• **PROBLEM DESCRIPTION**
Once "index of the" turns up in a line below, reproduce that line and those after it exactly, stopping after the line with "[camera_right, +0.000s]"; leave pictures out.

Records from a data collection
++++++++++

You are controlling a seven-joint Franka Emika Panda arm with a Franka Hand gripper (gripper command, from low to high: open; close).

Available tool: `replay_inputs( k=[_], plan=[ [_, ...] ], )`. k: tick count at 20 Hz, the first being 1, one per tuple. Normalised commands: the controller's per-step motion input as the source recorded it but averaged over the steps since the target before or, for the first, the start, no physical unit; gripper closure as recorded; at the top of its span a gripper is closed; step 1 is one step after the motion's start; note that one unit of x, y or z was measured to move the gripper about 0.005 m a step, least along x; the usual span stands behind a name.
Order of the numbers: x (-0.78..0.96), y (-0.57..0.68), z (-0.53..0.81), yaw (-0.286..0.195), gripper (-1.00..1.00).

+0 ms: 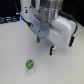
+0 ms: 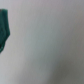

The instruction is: Open the kcup holder, insert the kcup into the holder, and close the kcup holder

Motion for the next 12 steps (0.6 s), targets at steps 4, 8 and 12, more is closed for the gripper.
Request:
replay_inputs(
  k=[4, 8, 12],
  plan=[
    [0.2, -0.73, 0.0, -0.159, -1.0],
    [0.34, -0.62, 0.0, -0.153, -1.0],
    [0.57, -0.34, 0.0, -0.15, -1.0]
  ],
)
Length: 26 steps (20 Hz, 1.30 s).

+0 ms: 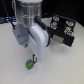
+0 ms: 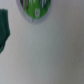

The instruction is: Open the kcup holder, insert the kcup into the holder, and close the kcup holder

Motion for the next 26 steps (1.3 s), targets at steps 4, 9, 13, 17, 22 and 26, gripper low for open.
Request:
replay_inputs(
  k=[4, 9, 13, 17, 22, 26],
  plan=[
    [0.62, -0.33, 0.01, -0.175, -1.0],
    [0.61, -0.21, -0.07, -0.174, -1.0],
    [0.34, -0.01, -0.15, -0.106, -1.0],
    [0.12, 0.05, 0.0, -0.017, -1.0],
    [0.0, 0.27, 0.0, -0.004, -1.0],
    [0.0, 0.36, -0.06, -0.024, -1.0]
  ],
)
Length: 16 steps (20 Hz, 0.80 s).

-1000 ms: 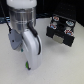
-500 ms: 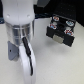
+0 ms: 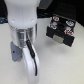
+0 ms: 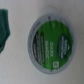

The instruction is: Open the kcup holder, insert the kcup into the holder, and close the kcup holder

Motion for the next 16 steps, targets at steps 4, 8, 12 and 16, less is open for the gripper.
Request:
replay_inputs(
  k=[4, 8, 12, 16],
  plan=[
    [-0.01, 0.26, -0.09, -0.02, -1.0],
    [-0.05, 0.05, -0.19, -0.017, -1.0],
    [0.0, 0.07, -0.24, -0.01, -1.0],
    [0.0, 0.04, -0.09, -0.01, 1.0]
  ],
)
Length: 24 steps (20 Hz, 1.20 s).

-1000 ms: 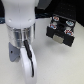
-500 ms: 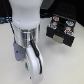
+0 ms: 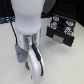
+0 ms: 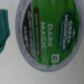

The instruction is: Open the kcup holder, insert the kcup into the holder, and close the kcup holder

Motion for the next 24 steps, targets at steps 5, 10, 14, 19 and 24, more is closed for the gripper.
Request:
replay_inputs(
  k=[5, 10, 14, 19, 24],
  plan=[
    [-0.06, 0.0, 0.0, -0.025, 1.0],
    [0.02, 0.01, 0.01, -0.021, 1.0],
    [0.05, 0.05, 0.16, -0.023, 1.0],
    [0.07, 0.16, 0.38, -0.032, 1.0],
    [0.06, 0.4, 0.77, -0.008, 1.0]
  ],
)
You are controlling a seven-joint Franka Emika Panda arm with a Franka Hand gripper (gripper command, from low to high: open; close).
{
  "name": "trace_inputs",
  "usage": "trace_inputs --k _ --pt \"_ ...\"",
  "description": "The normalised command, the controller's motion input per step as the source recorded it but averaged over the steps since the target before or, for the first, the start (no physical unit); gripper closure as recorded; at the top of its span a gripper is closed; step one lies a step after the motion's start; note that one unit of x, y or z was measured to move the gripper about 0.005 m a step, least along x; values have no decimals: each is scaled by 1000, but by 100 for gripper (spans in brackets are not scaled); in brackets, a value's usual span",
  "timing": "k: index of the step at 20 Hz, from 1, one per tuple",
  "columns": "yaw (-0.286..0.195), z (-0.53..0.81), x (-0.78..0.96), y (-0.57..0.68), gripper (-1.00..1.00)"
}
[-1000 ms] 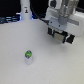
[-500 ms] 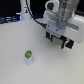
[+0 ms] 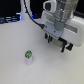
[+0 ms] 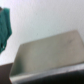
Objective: Open the kcup holder, insert the kcup into the holder, and close the kcup holder
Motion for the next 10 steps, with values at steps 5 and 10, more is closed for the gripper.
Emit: trace_inputs --k 5,10 --pt "-200 286 152 -605 -100" --pt "-231 227 77 -584 -100"
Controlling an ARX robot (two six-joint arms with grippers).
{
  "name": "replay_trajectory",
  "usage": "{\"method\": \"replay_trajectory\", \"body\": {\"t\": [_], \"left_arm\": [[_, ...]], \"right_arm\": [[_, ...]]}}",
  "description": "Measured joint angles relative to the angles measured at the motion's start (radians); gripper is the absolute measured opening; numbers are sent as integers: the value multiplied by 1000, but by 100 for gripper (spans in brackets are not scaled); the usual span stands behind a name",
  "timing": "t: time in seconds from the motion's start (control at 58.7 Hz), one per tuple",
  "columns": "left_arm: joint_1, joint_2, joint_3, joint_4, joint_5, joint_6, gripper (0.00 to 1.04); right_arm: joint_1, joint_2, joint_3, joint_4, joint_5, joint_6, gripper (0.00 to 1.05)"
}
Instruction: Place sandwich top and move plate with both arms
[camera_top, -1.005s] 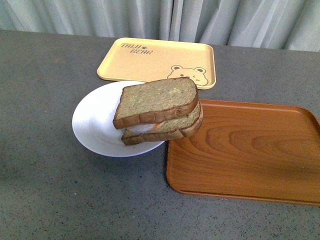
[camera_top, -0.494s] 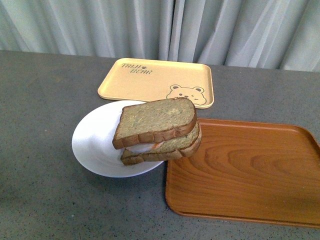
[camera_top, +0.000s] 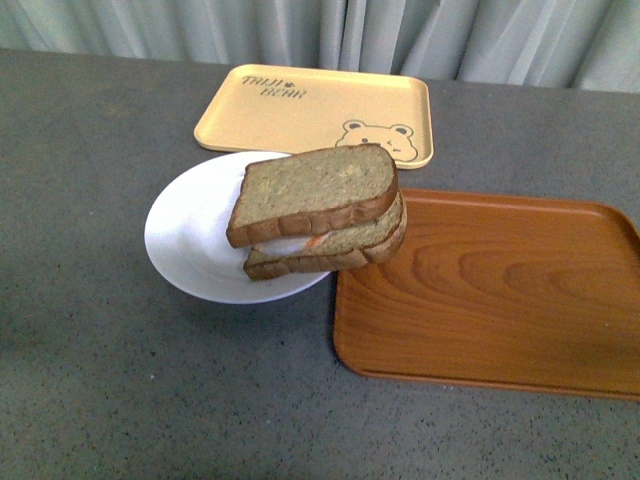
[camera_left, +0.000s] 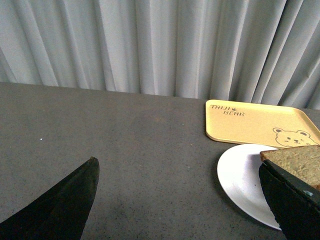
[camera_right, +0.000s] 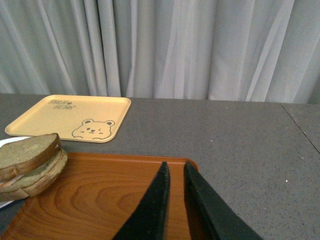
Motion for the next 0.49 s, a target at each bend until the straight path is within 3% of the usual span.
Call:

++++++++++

• **RESPONSE TO THIS EXERCISE**
  "timing": "k: index of the step at 20 Hz, from 1, one per tuple",
  "columns": "yaw (-0.286..0.195), z (-0.53..0.81), x (-0.78..0.96), y (-0.57..0.68), gripper (-1.00..1.00)"
}
[-1000 ms] 
[-500 ms] 
[+0 ms] 
[+0 ms] 
Objective: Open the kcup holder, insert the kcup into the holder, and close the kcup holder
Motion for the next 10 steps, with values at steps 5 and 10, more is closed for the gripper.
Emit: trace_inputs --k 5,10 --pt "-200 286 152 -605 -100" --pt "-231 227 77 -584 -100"
Controlling an ARX robot (two six-joint arms with grippers).
{
  "name": "replay_trajectory",
  "usage": "{\"method\": \"replay_trajectory\", \"body\": {\"t\": [_], \"left_arm\": [[_, ...]], \"right_arm\": [[_, ...]]}}",
  "description": "Measured joint angles relative to the angles measured at the motion's start (radians); gripper is the absolute measured opening; numbers are sent as integers: the value multiplied by 1000, but by 100 for gripper (spans in brackets are not scaled); the usual span stands behind a name",
  "timing": "t: time in seconds from the motion's start (control at 58.7 Hz), one per tuple",
  "columns": "left_arm: joint_1, joint_2, joint_3, joint_4, joint_5, joint_6, gripper (0.00 to 1.04); right_arm: joint_1, joint_2, joint_3, joint_4, joint_5, joint_6, gripper (0.00 to 1.05)"
}
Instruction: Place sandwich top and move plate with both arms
[camera_top, -1.005s] 
[camera_top, -0.494s] 
[camera_top, +0.000s] 
[camera_left, +0.000s] 
[camera_right, +0.000s] 

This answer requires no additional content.